● EXERCISE REQUIREMENTS:
Repeat the records below exactly from the line containing "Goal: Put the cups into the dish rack" to the line containing "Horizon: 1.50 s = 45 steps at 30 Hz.", taking in both of those lines. Drop the pictures.

[Stored records]
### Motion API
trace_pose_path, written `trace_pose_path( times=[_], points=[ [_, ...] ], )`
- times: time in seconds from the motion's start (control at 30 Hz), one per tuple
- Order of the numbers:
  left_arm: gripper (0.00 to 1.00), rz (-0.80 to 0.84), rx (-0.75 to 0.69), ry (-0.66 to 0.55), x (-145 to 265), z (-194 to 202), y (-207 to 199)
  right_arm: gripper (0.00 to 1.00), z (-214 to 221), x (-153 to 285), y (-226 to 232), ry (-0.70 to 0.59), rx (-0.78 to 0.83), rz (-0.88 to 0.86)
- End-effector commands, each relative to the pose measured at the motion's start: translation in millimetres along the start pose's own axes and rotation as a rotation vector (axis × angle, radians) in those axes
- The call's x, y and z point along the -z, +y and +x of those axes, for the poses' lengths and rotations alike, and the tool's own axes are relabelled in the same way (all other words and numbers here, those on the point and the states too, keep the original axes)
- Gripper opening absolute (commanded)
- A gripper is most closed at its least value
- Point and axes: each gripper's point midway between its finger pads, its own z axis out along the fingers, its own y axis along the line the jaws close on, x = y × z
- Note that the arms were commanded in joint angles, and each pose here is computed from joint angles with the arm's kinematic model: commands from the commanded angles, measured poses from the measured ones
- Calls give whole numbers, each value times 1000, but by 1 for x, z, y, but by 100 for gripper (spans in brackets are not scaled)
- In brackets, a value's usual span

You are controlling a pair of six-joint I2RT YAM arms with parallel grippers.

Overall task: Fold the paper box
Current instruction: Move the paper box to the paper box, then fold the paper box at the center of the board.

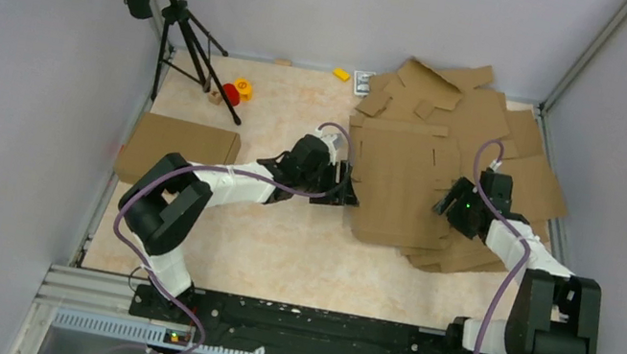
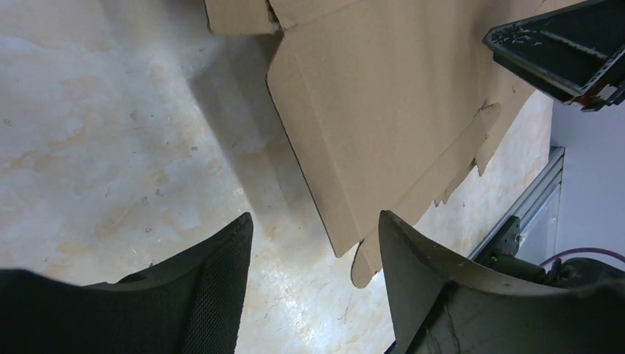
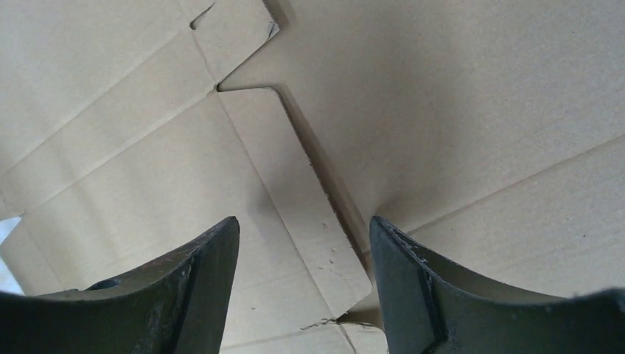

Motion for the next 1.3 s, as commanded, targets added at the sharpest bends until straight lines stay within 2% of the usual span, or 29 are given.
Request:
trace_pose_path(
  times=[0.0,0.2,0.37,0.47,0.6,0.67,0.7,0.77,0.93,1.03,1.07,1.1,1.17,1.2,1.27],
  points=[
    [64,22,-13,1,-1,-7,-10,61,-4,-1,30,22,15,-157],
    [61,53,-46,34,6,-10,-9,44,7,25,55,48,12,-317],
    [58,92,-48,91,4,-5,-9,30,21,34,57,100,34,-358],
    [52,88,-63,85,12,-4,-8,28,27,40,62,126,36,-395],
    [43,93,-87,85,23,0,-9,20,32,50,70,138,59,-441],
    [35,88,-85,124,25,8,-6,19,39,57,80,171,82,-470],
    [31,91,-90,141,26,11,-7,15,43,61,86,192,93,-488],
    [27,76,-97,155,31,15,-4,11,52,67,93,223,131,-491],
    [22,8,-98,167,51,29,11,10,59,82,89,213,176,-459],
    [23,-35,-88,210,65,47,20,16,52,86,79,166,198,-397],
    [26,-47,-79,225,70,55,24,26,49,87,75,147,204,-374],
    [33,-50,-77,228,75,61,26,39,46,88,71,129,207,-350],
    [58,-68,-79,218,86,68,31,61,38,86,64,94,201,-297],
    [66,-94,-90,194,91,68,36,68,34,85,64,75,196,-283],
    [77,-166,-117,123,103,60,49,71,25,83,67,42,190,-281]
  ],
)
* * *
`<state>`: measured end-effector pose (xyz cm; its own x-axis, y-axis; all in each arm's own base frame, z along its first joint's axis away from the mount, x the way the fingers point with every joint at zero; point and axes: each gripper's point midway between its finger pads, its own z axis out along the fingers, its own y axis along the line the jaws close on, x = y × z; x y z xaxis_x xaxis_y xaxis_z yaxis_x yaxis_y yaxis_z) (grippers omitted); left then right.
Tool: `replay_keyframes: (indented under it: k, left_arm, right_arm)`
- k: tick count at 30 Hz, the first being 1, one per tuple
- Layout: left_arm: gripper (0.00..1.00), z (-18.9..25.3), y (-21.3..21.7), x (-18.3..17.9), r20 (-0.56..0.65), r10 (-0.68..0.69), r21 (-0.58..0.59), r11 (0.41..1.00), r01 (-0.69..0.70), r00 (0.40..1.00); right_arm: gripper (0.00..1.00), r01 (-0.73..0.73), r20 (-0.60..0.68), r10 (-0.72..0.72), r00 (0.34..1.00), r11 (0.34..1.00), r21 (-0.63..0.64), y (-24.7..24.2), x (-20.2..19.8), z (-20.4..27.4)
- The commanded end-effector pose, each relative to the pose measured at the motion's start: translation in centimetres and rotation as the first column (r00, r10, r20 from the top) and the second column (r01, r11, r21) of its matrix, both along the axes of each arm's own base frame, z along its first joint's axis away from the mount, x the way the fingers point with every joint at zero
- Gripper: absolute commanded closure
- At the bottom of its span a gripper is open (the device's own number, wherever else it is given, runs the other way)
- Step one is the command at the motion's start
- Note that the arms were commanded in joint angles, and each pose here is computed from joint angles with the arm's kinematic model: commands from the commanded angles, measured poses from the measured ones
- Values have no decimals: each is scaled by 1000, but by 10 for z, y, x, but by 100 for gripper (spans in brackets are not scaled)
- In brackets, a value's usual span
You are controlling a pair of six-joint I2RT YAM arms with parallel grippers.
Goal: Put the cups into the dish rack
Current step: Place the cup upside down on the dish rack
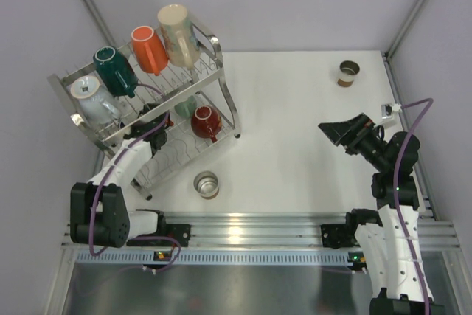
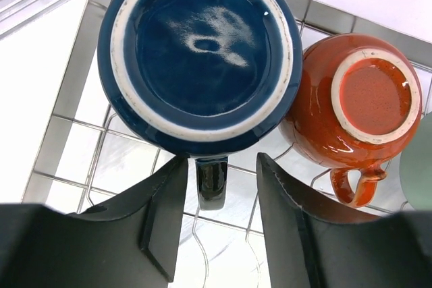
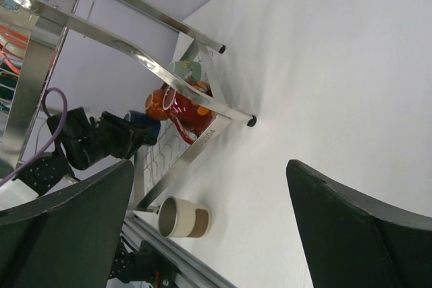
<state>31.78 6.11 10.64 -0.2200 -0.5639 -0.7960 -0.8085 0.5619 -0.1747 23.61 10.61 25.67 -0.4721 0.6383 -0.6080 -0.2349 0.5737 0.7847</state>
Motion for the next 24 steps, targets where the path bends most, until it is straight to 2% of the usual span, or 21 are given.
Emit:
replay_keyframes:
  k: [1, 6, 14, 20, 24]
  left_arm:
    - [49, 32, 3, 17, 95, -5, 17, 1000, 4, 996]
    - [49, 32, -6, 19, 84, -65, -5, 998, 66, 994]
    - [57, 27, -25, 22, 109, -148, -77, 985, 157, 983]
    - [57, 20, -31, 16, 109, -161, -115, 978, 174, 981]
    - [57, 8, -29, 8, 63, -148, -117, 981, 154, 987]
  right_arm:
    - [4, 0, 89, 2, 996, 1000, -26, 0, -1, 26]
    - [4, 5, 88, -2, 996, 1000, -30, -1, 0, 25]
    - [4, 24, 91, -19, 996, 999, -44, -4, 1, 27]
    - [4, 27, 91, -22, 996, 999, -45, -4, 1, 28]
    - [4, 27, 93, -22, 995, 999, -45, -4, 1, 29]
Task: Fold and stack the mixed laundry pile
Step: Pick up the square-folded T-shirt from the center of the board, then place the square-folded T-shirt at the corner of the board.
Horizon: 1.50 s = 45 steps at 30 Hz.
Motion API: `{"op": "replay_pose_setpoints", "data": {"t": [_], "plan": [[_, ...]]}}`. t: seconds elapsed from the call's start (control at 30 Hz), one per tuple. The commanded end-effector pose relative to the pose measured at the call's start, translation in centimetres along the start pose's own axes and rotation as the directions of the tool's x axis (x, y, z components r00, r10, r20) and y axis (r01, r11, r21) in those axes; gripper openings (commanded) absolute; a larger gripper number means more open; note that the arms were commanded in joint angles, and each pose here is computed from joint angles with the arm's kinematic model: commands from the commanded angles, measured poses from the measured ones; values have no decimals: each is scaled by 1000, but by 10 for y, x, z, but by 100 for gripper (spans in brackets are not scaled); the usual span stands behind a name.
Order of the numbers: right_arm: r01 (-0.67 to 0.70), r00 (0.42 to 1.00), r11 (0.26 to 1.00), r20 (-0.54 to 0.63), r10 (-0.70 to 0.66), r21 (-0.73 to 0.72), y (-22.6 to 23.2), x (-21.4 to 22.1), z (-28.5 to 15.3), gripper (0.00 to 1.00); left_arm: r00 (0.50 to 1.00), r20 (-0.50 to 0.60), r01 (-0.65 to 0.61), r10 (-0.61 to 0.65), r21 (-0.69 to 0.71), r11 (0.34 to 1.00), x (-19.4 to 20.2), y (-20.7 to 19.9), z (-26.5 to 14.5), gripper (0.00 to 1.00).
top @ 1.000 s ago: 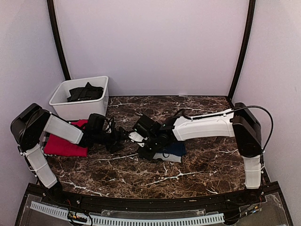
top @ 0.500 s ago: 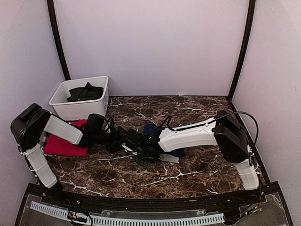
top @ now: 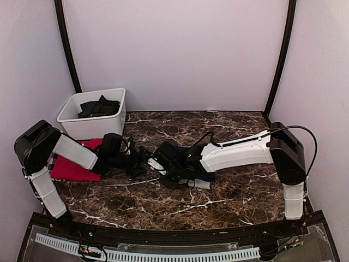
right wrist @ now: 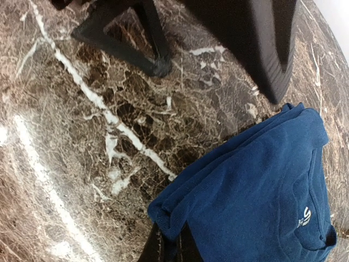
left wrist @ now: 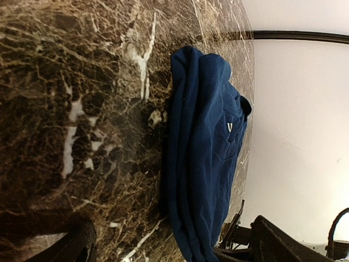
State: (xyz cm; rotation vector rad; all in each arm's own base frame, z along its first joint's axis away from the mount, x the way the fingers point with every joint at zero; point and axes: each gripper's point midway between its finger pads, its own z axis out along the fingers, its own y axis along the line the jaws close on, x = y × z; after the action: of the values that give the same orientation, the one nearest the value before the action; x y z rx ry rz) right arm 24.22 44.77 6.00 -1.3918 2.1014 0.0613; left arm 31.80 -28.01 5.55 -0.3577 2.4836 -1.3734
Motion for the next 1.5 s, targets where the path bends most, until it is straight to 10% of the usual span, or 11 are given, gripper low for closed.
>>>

● EXERCISE OUTPUT:
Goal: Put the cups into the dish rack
Current step: Place the cup upside down on the dish rack
<state>31.78 6.11 10.64 -0.2200 -0.5639 -0.7960 -0.8085 0.5619 -0.1747 23.61 10.61 25.67 -0.4721 0.6383 -0.6080 -0.2349 0.5737 0.7847</state>
Motion for the next 24 steps, targets where the path bends most, until it is straight to 2% of the usual span, or 21 are given.
Emit:
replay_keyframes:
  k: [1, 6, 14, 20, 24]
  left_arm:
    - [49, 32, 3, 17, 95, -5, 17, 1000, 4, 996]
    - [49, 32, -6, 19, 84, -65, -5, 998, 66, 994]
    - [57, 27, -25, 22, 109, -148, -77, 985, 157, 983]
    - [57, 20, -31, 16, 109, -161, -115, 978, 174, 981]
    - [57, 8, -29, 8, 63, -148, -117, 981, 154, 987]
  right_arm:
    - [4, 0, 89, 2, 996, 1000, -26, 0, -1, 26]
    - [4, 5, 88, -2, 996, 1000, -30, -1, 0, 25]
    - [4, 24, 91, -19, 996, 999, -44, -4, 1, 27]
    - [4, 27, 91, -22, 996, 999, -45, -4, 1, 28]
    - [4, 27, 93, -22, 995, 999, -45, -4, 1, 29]
Task: Fold and stack the mixed laundry pile
Step: Pick up the square-folded T-shirt from the center of the board, then place the square-folded T-shirt at the corner of the board.
Horizon: 1.50 s = 45 steps at 30 Hz.

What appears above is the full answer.